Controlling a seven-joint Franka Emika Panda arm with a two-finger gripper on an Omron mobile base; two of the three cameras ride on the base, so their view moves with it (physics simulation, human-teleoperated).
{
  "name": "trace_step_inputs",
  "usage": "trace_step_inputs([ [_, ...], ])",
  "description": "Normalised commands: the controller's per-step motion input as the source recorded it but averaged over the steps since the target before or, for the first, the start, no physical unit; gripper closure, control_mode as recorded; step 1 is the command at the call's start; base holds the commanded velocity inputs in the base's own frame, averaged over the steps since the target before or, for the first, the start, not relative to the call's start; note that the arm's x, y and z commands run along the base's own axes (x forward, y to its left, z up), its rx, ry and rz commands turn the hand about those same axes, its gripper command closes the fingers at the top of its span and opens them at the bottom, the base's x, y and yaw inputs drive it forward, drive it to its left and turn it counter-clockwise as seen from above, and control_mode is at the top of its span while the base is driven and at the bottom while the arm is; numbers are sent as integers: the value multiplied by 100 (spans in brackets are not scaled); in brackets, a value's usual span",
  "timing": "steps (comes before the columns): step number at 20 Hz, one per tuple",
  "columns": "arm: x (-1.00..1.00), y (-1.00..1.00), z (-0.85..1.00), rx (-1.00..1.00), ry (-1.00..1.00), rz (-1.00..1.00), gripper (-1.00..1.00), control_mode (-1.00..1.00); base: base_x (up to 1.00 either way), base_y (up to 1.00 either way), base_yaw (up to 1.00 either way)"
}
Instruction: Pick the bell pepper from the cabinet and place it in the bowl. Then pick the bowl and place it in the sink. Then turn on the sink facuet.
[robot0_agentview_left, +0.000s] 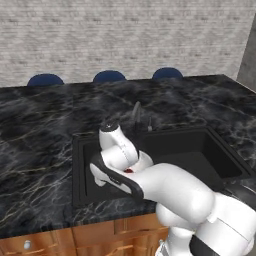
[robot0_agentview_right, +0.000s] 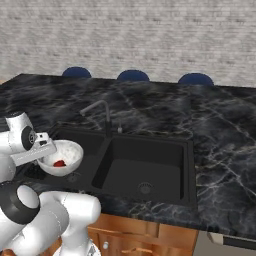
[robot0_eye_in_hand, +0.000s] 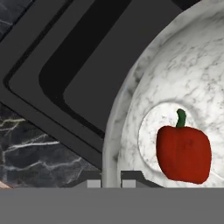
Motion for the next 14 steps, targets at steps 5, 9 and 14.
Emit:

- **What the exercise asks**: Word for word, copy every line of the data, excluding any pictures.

- **Answer box**:
Controlling a seven-joint Franka Emika Panda arm with a two-finger gripper on an Omron mobile base; two of the three cameras ride on the base, so their view moves with it (physics simulation, human-teleoperated).
{
  "name": "trace_step_inputs",
  "usage": "trace_step_inputs([ [_, ...], ])",
  "description": "Normalised commands: the controller's per-step motion input as the source recorded it but averaged over the steps since the target before or, for the first, the start, no physical unit; gripper closure, control_mode as recorded; step 1 is the command at the call's start; base holds the commanded velocity inputs in the base's own frame, averaged over the steps since the target before or, for the first, the start, not relative to the call's start; note that the arm's x, y and z commands run along the base's own axes (x forward, y to its left, z up), its rx, ry and rz commands turn the hand about those same axes, its gripper command closes the fingers at the top of its span and opens them at the bottom, the base's x, y and yaw inputs drive it forward, drive it to its left and turn it counter-clockwise as seen from above, and control_mode is at the top of its span while the base is driven and at the bottom while the arm is; numbers are sent as integers: the value multiplied by 100 (spans in brackets are not scaled); in brackets, a value's usual span",
  "timing": "steps (comes before the columns): step number at 20 Hz, one per tuple",
  "columns": "arm: x (-1.00..1.00), y (-1.00..1.00), z (-0.85..1.00), rx (-1.00..1.00), ry (-1.00..1.00), rz (-1.00..1.00), gripper (-1.00..1.00), control_mode (-1.00..1.00); base: base_x (up to 1.00 either way), base_y (up to 1.00 either way), base_yaw (up to 1.00 either way)"
}
Instruction: Pick the bell pepper from the cabinet and place it in the bowl. Then pick the bowl and place it in the sink. Then turn on the sink facuet.
[robot0_agentview_left, +0.000s] 
[robot0_agentview_right, +0.000s] 
[robot0_eye_in_hand, +0.000s] 
Motion for the next 14 steps, targets at steps 5, 9 and 14.
Emit:

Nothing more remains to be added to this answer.